Horrabridge is a village and civil parish in the West Devon district, in Devon, England. The village lies approximately 12 mi north of the city of Plymouth and 4 mi south of Tavistock, and is within the Dartmoor National Park. In 2021 the parish had a population of 2,199.

The village sits on the River Walkham, a fishing river famous for its salmon. The village's name may have been taken from the 15th-century packhorse bridge which remains the only vehicular route from one side of the village to the other, and featured in the children's television programme Bagpuss. The bridge is a Grade I listed structure.

Horrabridge has two pubs, the London Inn and The Leaping Salmon, but has lost many of its shops over the last 20 years including a draper, television shop and a general store. The village does however retain its post office, family bakery, hairdresser, florist and newsagent.

Until the beginning of the 20th century, the main industry was the mining of copper and tin. This industry has completely disappeared, leaving a legacy of unmapped mineshafts in the village and the surrounding area. It is a popular starting point for walks on Dartmoor and has become a dormitory village for the adjoining towns.

==Transport==
The village is on the A386 which is the main road running from Okehampton in the North to Plymouth in the South via Tavistock.

The main bus service is service 1 from Plymouth to Tavistock, operated by Stagecoach seven days a week.

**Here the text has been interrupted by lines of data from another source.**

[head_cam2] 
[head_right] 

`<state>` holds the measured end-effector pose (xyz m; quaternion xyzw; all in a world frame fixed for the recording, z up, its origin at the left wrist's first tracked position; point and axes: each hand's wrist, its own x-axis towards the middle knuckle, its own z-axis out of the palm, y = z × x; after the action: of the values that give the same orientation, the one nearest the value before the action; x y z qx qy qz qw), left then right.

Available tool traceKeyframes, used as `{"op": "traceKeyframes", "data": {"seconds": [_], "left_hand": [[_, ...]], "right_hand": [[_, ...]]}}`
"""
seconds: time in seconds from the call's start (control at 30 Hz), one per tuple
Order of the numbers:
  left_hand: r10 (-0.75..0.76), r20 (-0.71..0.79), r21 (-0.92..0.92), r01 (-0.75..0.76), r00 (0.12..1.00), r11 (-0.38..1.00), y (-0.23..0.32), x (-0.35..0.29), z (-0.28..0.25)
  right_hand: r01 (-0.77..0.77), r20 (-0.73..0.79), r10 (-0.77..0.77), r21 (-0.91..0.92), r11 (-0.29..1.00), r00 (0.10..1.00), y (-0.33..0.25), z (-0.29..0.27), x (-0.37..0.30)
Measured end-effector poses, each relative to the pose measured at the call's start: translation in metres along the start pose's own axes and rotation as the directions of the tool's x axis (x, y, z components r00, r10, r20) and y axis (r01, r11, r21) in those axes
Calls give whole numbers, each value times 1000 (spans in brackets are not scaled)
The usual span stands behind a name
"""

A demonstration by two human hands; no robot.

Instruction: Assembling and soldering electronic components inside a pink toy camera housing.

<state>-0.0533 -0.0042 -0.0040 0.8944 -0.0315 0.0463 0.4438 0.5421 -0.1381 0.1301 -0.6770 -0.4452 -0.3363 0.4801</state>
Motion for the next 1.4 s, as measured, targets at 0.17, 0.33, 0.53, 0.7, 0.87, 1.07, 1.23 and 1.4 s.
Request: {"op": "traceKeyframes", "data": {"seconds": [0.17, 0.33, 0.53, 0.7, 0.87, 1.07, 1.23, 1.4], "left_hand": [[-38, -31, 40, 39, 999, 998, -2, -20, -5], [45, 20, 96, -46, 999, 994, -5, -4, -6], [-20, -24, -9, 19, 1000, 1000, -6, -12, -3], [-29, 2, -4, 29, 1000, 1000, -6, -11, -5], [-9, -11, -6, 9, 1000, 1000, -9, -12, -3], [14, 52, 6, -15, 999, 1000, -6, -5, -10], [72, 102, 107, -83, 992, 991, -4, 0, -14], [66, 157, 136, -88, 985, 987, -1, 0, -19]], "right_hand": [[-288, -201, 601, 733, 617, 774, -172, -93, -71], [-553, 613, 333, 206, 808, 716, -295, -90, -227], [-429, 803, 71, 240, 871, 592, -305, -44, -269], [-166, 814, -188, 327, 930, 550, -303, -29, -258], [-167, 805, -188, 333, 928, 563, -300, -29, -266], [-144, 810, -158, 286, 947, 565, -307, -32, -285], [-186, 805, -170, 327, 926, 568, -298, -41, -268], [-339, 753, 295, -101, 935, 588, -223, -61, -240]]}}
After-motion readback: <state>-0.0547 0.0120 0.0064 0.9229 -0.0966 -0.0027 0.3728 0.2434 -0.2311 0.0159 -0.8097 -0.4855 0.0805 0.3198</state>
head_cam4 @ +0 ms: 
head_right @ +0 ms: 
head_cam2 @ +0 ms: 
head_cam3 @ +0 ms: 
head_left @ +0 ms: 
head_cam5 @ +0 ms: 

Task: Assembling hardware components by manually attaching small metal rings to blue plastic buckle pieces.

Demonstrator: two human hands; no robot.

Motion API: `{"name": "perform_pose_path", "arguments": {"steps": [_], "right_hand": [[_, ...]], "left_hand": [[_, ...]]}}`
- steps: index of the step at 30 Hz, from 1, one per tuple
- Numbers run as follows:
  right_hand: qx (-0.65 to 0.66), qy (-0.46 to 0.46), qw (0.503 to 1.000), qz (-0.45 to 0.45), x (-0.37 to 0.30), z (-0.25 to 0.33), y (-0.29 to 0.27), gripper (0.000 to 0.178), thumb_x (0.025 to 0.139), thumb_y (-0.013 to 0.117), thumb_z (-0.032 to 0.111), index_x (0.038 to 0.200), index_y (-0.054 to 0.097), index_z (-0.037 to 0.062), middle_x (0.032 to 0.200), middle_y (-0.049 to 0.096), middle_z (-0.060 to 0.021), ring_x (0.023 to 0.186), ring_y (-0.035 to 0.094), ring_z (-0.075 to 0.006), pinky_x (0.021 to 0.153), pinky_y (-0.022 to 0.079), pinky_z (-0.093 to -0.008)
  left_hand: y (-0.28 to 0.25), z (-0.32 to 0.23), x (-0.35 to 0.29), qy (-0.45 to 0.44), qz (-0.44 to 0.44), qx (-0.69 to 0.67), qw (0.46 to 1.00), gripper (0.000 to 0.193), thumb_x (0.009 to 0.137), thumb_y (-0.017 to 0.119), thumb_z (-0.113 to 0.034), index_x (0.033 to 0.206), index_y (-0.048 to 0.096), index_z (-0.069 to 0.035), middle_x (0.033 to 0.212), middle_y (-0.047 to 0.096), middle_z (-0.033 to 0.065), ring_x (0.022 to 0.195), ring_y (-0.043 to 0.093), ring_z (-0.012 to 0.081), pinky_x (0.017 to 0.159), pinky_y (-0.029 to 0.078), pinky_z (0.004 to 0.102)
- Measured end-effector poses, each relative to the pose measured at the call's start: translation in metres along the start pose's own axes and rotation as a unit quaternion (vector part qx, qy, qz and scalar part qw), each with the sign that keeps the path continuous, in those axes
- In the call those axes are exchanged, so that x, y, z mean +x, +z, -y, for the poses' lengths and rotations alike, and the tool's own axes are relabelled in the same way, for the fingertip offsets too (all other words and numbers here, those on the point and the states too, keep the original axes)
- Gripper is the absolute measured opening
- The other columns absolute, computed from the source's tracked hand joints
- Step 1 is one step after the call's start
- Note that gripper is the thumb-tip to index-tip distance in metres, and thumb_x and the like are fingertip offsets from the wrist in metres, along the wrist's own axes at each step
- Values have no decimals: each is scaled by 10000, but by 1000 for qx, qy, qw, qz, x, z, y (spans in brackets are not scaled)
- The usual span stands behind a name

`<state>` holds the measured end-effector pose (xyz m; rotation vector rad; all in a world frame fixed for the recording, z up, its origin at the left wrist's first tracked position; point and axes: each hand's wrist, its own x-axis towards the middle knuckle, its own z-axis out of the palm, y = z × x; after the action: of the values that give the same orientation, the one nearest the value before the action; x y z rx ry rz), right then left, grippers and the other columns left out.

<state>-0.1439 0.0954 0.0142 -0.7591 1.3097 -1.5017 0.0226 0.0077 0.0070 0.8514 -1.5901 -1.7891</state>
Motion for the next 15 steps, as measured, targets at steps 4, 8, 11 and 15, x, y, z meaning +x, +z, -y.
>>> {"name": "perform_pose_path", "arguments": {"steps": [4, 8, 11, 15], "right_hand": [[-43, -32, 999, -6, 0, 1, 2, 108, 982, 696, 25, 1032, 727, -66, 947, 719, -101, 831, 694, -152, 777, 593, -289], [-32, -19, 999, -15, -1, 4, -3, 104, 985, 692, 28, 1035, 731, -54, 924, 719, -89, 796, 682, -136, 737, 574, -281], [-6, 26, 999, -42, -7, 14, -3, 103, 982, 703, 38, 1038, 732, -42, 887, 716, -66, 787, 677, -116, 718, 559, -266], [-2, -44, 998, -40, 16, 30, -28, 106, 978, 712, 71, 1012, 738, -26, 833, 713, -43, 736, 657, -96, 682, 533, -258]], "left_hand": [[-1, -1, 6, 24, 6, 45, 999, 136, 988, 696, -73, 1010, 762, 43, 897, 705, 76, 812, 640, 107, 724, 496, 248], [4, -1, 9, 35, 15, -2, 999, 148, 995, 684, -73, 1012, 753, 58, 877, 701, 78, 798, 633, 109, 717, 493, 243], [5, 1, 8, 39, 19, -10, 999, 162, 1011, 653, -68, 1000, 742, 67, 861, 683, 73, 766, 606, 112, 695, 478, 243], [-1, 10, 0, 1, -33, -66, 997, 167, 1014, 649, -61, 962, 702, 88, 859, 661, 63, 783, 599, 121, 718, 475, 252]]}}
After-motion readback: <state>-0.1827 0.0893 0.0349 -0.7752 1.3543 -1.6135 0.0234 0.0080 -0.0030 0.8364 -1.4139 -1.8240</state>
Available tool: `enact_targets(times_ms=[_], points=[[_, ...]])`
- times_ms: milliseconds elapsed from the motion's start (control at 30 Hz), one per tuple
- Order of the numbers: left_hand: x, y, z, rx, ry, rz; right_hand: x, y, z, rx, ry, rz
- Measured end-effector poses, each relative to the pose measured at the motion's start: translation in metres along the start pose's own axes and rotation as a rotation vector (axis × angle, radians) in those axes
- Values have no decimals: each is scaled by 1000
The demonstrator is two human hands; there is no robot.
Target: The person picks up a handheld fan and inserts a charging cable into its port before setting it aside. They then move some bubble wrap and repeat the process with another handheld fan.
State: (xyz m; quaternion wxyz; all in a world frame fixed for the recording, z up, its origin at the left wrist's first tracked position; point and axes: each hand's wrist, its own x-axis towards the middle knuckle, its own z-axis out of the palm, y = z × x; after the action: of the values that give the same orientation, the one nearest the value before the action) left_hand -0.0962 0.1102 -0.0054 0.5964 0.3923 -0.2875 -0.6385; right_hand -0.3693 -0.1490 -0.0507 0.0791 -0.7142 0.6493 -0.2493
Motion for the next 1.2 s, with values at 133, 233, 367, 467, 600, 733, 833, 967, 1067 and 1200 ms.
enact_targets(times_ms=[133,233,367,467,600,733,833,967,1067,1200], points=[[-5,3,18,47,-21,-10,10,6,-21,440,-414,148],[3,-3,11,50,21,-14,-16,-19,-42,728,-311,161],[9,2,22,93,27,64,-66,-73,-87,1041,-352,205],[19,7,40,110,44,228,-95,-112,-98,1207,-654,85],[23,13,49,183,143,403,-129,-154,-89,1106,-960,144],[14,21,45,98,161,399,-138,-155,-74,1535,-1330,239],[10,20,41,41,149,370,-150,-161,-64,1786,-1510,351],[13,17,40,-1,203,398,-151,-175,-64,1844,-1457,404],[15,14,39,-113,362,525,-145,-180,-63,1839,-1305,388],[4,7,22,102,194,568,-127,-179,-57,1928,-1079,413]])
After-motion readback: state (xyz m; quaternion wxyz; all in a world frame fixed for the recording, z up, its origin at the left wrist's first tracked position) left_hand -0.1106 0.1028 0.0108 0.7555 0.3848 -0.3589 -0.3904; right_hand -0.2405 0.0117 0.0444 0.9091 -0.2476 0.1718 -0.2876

Lomax Tours run coach trips from Horrabridge to places of interest such as Bath Christmas Market, Lyme Regis, RHS Rosemoor flower shows, Sidmouth etc.

There was a Horrabridge station on the South Devon and Tavistock Railway until the line was closed in 1962.

==Sport==
Horrabridge has a football club associated with it; Horrabridge Rangers Sports Association. The football club has been around for over 100 years and provides an activity for the children of Horrabridge and the surrounding villages of Yelverton, Buckland Monachorum, Crapstone, Meavy and Walkhampton.

==Notable people==
Musician Seth Lakeman recorded his album Kitty Jay in Horrabridge.

==Twin Towns==
Horrabridge is twinned with Tilly-sur-Seulles in Normandy and the Twinning Association has existed since 1974.